▶ _YOUR TASK_
A complete answer includes every line below with the word "names".

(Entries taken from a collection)
__________

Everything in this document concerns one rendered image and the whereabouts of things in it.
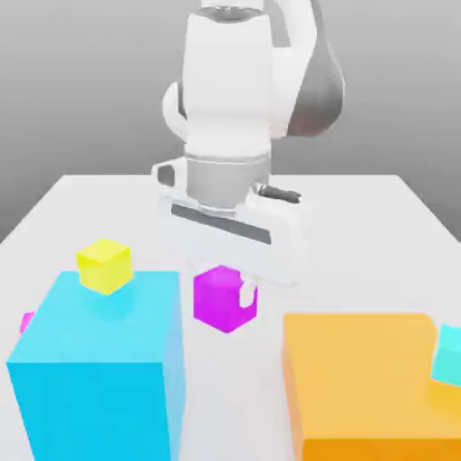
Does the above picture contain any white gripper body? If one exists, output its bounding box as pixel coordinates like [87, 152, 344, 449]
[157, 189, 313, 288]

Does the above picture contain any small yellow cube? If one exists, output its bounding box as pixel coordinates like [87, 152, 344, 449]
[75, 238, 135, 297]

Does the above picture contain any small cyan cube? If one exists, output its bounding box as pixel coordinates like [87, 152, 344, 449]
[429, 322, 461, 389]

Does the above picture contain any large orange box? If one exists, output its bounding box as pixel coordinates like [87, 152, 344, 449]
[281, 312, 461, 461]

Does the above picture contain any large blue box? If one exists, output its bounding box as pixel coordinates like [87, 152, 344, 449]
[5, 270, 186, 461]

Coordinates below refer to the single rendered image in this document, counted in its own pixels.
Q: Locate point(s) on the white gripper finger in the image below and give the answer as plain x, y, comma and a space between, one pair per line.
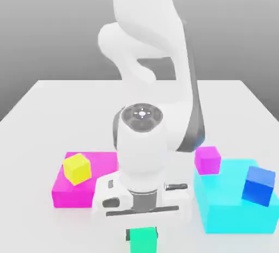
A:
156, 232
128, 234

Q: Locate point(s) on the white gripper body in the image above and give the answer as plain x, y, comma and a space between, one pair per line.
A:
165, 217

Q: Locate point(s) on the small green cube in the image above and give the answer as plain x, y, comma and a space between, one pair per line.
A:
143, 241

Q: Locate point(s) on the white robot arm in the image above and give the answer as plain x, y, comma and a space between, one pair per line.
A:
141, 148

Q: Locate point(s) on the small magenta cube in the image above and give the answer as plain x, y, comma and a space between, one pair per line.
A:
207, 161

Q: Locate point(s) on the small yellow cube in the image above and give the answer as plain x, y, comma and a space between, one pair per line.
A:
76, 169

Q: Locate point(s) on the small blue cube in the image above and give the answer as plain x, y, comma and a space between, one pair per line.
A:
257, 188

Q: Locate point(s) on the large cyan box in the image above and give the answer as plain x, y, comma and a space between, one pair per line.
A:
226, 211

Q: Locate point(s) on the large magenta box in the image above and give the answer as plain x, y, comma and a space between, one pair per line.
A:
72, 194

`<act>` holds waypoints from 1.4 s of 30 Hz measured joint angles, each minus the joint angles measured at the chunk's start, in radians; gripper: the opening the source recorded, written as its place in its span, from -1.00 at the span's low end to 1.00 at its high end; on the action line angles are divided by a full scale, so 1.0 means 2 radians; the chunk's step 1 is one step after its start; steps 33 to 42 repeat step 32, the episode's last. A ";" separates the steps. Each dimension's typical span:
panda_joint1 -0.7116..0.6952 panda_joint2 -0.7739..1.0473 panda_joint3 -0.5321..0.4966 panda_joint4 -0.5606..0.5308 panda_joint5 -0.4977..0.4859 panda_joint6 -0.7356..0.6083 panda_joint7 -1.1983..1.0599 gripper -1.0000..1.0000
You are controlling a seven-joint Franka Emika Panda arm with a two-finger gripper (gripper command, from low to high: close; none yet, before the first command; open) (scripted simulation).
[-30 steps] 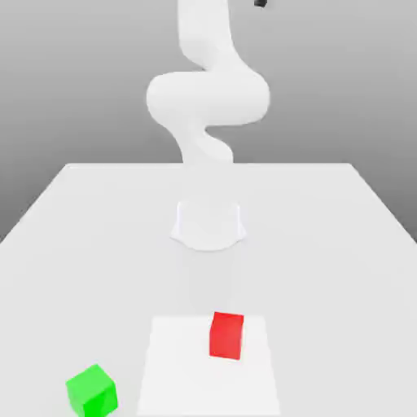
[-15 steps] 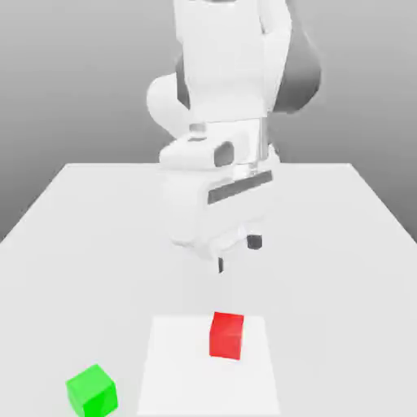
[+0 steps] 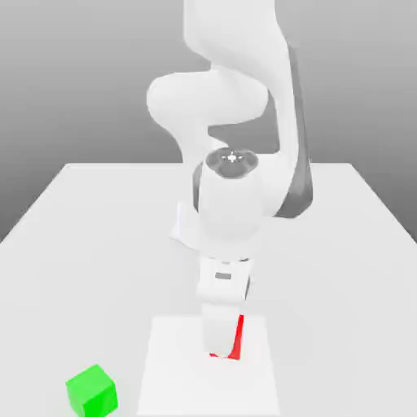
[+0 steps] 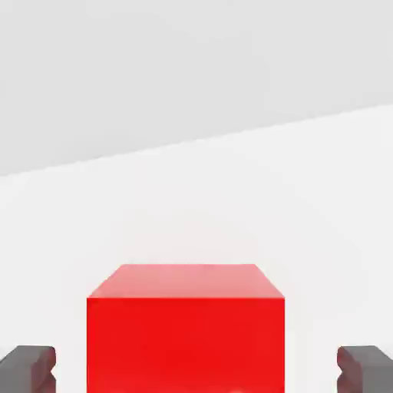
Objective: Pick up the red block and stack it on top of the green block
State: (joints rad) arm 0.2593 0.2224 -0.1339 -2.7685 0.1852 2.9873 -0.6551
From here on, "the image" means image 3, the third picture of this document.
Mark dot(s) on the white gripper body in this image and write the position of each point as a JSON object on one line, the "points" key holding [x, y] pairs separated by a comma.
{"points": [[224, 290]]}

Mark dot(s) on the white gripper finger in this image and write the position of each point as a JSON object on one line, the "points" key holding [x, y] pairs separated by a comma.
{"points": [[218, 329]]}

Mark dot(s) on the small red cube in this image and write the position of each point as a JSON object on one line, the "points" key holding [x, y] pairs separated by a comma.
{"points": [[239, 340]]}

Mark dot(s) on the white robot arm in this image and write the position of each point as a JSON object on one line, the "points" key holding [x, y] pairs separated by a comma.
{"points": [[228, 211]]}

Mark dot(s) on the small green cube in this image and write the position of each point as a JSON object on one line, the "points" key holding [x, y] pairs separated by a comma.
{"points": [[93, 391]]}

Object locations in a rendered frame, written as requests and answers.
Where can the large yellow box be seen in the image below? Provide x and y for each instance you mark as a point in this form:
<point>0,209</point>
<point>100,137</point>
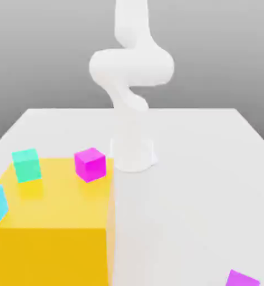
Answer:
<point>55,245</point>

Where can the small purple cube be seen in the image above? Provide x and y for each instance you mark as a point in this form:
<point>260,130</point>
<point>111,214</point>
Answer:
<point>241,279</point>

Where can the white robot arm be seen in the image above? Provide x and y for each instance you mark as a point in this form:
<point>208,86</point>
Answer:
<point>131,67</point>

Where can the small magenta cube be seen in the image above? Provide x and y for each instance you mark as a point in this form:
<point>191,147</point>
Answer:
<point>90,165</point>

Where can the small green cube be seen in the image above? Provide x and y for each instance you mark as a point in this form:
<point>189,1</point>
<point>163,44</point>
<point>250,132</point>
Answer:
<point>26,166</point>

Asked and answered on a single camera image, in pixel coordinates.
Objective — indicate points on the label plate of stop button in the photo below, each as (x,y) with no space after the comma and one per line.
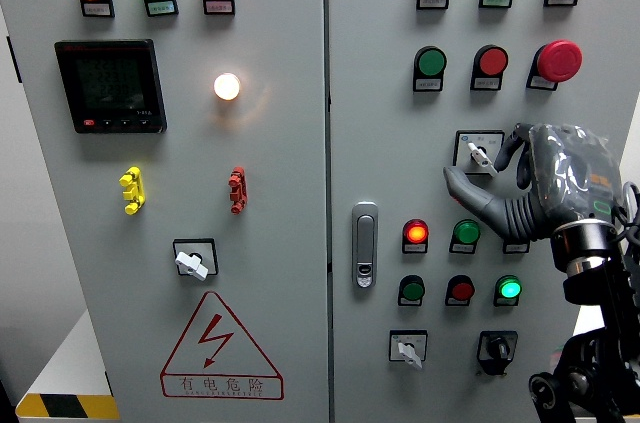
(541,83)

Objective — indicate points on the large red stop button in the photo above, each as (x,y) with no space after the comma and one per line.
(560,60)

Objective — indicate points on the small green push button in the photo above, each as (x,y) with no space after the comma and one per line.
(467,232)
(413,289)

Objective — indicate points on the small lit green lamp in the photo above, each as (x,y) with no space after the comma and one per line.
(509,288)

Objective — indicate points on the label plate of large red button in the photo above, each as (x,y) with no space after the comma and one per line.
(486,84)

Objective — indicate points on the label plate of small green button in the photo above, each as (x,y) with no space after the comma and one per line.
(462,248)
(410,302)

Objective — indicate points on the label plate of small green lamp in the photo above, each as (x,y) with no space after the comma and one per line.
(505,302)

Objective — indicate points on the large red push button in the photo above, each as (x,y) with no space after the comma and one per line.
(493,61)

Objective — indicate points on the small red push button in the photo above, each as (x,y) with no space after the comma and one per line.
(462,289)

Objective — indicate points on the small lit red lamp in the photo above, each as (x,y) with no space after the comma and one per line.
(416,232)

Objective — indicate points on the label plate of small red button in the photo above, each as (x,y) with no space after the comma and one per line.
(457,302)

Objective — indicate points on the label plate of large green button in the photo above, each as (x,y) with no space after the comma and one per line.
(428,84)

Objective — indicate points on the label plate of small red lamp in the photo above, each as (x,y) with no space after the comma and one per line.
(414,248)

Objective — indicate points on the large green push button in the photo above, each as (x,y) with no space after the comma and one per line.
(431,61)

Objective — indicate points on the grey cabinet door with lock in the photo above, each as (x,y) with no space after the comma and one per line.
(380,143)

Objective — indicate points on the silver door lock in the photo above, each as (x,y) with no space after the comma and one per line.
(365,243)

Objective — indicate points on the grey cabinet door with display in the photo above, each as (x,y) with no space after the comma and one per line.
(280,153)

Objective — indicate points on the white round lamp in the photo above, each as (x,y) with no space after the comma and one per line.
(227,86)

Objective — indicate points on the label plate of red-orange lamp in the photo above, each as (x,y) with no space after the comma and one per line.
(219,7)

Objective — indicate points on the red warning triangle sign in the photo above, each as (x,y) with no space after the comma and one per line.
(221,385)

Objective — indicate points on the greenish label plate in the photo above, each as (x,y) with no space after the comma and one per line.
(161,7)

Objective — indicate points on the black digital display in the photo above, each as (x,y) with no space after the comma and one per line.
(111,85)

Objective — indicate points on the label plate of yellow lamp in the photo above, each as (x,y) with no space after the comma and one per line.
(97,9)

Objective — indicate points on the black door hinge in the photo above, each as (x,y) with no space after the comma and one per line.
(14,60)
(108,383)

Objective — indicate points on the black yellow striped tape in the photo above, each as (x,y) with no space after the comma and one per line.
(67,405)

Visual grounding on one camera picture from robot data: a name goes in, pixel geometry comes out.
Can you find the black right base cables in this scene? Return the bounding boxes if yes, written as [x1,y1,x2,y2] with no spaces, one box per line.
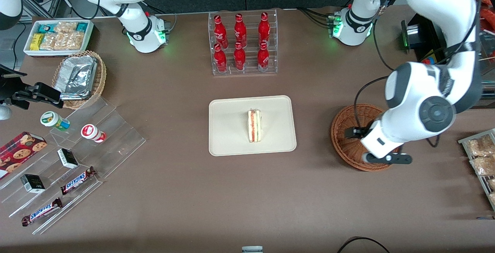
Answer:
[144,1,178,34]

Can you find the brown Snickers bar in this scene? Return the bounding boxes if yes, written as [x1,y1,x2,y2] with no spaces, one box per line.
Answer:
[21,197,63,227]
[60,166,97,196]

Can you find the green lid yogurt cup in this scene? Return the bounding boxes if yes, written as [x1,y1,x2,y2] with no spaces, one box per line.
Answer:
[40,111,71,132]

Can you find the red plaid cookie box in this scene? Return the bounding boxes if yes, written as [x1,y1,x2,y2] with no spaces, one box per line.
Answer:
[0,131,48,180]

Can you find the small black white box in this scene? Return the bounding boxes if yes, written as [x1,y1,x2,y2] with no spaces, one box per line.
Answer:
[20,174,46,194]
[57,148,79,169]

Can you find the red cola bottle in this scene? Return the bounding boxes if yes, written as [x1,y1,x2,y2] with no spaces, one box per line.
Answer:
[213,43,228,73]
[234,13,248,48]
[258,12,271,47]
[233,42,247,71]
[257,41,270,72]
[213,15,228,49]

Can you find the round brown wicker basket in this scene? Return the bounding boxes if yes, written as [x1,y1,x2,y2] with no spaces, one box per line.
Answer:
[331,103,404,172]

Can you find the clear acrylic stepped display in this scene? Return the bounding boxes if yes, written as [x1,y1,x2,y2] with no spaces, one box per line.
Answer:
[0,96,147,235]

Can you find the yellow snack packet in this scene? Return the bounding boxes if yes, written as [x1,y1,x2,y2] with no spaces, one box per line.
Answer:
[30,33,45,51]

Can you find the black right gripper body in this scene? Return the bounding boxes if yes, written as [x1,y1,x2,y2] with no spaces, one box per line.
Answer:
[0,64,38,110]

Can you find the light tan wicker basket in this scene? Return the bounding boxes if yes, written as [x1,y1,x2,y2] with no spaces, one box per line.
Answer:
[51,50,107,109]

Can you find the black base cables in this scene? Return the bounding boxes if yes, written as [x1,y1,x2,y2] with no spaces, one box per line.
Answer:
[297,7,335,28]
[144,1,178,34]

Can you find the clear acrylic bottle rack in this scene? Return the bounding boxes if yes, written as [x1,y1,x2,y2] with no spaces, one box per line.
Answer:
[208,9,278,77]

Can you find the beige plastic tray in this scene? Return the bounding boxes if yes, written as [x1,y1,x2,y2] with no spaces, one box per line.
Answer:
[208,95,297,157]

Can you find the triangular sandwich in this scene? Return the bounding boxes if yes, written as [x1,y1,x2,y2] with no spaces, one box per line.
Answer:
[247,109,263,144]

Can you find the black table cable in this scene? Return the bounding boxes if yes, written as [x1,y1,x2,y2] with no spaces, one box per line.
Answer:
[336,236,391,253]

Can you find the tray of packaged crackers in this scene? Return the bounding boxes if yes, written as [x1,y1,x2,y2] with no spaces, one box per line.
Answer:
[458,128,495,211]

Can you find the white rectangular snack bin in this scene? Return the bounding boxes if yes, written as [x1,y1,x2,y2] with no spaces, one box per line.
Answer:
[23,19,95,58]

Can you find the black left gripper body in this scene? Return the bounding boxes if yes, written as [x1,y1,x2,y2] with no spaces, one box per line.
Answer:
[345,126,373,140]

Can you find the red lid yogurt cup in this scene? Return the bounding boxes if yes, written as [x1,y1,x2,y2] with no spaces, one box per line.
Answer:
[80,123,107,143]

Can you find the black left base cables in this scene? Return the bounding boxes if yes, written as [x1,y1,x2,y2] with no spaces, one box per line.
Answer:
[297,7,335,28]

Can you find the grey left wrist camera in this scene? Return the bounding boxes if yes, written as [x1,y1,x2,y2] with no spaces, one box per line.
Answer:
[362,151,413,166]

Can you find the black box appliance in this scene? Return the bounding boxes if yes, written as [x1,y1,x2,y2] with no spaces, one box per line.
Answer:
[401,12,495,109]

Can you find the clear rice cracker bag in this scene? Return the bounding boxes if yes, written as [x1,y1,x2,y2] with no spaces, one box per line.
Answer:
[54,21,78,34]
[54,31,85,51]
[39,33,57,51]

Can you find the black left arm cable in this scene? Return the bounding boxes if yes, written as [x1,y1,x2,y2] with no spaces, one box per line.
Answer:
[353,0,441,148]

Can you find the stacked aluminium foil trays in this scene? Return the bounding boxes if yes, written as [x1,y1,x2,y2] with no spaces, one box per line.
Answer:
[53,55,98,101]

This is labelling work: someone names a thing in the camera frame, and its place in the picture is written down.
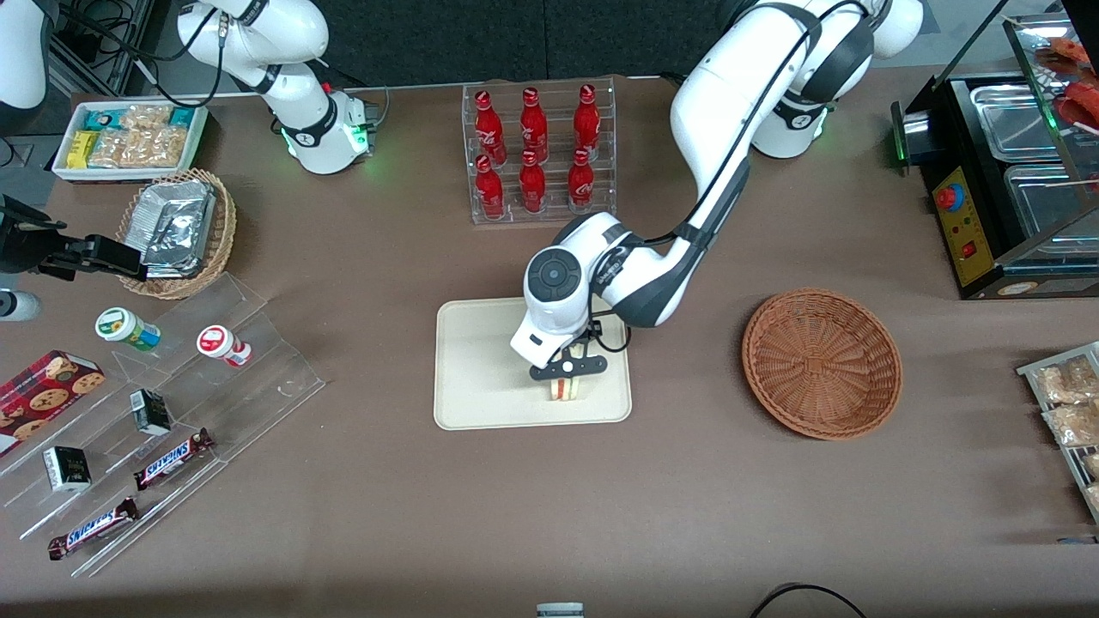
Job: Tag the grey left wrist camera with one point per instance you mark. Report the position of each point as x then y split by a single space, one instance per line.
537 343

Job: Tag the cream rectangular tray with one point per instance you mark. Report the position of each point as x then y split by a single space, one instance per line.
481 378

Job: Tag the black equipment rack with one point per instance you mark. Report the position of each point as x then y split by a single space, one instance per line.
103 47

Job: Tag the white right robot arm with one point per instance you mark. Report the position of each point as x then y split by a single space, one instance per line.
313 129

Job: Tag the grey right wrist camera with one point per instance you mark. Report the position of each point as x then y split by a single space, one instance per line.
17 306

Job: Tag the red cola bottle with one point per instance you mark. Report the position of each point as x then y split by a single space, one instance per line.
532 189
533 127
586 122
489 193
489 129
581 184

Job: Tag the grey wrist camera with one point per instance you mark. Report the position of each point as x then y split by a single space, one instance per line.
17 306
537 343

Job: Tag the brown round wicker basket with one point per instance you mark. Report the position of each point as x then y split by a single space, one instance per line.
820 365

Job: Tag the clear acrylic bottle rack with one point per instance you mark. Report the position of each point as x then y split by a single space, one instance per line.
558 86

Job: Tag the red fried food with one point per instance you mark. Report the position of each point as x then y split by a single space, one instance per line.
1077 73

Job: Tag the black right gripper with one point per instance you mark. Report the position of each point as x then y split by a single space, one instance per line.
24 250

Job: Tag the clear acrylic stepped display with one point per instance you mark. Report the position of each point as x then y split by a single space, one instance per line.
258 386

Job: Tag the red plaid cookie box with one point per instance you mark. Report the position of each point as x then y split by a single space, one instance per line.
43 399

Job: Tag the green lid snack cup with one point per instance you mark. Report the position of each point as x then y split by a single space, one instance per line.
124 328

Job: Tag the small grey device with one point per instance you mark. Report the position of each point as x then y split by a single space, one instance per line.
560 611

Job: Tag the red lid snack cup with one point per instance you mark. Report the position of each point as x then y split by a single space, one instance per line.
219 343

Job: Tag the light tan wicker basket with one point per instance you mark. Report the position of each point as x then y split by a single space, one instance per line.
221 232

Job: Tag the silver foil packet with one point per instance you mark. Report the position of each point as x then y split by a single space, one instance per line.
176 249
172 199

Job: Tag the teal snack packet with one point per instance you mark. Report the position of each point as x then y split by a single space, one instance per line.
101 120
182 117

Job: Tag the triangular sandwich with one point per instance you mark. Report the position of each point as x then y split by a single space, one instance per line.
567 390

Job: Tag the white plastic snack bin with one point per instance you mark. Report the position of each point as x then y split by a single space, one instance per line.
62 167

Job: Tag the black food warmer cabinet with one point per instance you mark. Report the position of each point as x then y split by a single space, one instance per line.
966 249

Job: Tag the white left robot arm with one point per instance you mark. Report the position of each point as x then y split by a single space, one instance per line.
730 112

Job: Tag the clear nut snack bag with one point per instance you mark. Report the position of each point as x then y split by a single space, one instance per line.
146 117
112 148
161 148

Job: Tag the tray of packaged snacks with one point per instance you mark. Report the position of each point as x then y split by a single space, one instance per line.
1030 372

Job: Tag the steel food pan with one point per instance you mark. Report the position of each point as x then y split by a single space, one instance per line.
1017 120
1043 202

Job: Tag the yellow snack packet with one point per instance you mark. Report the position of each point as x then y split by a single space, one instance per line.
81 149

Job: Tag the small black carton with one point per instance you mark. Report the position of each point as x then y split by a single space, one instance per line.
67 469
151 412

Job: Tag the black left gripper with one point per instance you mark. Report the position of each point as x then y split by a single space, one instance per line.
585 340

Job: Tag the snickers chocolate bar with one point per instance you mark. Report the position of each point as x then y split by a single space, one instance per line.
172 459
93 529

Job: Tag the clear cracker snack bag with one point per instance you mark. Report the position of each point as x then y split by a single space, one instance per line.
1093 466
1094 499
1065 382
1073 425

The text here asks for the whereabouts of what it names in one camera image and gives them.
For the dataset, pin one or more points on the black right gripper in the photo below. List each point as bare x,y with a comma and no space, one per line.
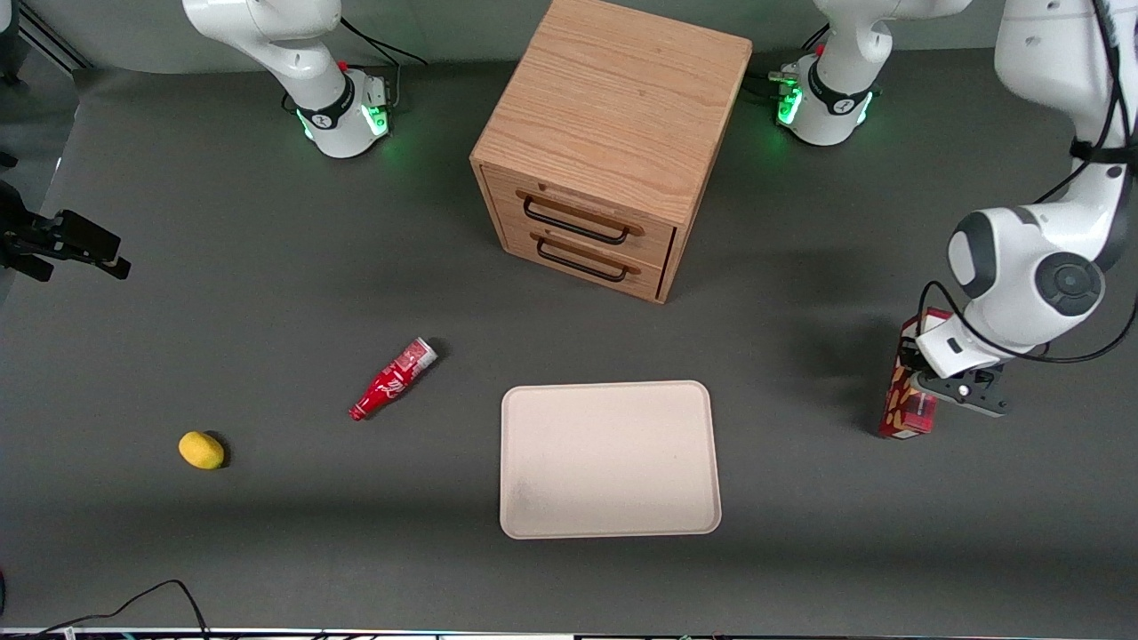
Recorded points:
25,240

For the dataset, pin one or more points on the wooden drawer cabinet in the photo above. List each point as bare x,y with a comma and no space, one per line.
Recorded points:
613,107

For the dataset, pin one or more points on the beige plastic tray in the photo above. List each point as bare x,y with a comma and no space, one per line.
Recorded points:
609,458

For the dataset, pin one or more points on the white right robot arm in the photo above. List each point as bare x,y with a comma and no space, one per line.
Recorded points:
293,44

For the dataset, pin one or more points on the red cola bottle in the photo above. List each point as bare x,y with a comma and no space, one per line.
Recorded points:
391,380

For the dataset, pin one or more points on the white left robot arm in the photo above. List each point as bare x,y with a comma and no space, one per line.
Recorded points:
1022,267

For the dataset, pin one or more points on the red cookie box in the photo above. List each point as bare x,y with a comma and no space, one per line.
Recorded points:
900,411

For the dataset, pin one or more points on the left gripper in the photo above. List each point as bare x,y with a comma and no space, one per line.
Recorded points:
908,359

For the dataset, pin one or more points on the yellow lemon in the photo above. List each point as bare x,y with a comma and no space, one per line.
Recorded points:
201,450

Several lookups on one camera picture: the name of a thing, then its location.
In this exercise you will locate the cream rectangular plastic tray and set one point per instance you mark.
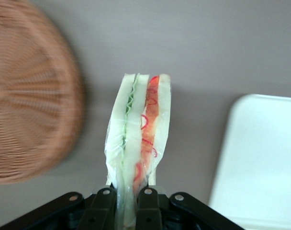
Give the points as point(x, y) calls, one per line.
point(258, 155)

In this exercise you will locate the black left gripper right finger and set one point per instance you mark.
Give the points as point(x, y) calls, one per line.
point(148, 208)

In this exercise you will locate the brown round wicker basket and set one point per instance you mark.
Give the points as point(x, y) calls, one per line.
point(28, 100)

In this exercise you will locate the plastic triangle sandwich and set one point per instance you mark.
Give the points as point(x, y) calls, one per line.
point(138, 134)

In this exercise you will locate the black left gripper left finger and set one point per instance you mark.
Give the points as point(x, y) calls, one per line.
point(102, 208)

__________

▶ _EXPECTED ANSWER_
This is labelling work: someone names a thing in the camera frame, and its place in the picture is written down.
The text here asks for the whereabouts of what it names in one camera image and gives them.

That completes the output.